Scaling

How `/match` works

The /match endpoint does roughly the following for each query in a request:

Retrieve a set of candidates from Elasticsearch. The number of candidates is limit × YENTE_MATCH_CANDIDATES (by default 5 × 10 = 50).
Score each candidate against the query using the selected algorithm.
Return the top-scoring candidates in the response.

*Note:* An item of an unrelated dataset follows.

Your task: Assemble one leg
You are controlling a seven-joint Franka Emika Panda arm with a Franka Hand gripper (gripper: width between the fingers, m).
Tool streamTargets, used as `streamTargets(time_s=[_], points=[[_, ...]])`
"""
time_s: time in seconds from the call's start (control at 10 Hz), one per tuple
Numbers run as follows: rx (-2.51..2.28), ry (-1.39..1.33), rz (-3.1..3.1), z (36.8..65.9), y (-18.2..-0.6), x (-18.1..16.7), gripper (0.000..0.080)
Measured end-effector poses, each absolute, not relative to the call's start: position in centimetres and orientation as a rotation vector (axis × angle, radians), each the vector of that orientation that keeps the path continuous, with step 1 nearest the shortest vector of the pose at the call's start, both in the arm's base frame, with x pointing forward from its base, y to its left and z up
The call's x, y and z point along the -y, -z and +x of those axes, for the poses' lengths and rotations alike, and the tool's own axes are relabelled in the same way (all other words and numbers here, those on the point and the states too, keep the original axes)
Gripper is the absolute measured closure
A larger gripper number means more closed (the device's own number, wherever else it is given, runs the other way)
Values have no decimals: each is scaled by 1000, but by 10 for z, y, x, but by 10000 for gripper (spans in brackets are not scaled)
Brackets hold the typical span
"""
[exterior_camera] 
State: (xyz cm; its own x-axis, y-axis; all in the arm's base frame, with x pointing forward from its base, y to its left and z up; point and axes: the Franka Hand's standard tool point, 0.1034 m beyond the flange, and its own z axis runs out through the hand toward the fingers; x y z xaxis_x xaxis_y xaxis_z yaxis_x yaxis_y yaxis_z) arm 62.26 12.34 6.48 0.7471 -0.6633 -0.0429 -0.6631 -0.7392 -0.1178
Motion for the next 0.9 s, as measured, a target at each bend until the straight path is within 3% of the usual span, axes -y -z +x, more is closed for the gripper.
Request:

While Elasticsearch contributes to latency, in practice it scales well and is not the bottleneck in how many requests a yente deployment can handle. /match is CPU-bound — scoring candidates is the expensive part.

What affects throughput

How many requests a single yente instance can handle depends on several factors:

Scoring algorithm: logic-v2 produces better results but is about four times slower than logic-v1.
limit: The limit parameter to the /match endpoint controls how many results you request. More results means more candidates to score.
YENTE_MATCH_CANDIDATES: How many candidates are retrieved and scored per result. We use 10 by default to ensure the best results, but users have reported acceptable results going down to 3.
The workload itself: YENTE_MATCH_CANDIDATES sets an upper limit on candidates scored - but there may be less. For very specific queries or rare names, the number of candidates may be fewer than this upper bound. Less specific queries, common first names, generic company names — almost always return the full set of candidates and are therefore slower.

Rough throughput numbers

The following numbers provide rough guidance for a single GCE N4 vCPU:

Configuration	Requests per second
`logic-v2`, `YENTE_MATCH_CANDIDATES=10` (default)	~4
`logic-v1`, `YENTE_MATCH_CANDIDATES=10`	~15
`logic-v1`, `YENTE_MATCH_CANDIDATES=3`	~30

What affects latency

All the factors that affect throughput also affect latency — the scoring algorithm, limit, YENTE_MATCH_CANDIDATES, and the specificity of the workload.

Beyond that, two additional factors matter:

Concurrency: If multiple requests arrive at a yente instance at the same time, they are processed concurrently and latency increases. If you need latency to be reliably low, deploy enough instances so that an idle one is always available to serve a request.
Batching: Each request runs on a single CPU core. Do not batch queries into one request — send them as separate requests so they can be processed in parallel across multiple instances of yente.

Practical scaling recommendations

We recommend following the standard cloud paradigm: deploy containers with one vCPU each behind a load balancer. Use the throughput numbers above to estimate how many instances you need for your expected request volume, and allow for some headroom. If your traffic is bursty, configure a horizontal autoscaler.

At OpenSanctions, we use Google Cloud Run for this. Cloud Run supports scaling on both CPU utilization and max_instance_request_concurrency, which allows the load balancer to quickly spawn new instances during request spikes. Set startup_cpu_boost to allow new instances to start up as quickly as possible.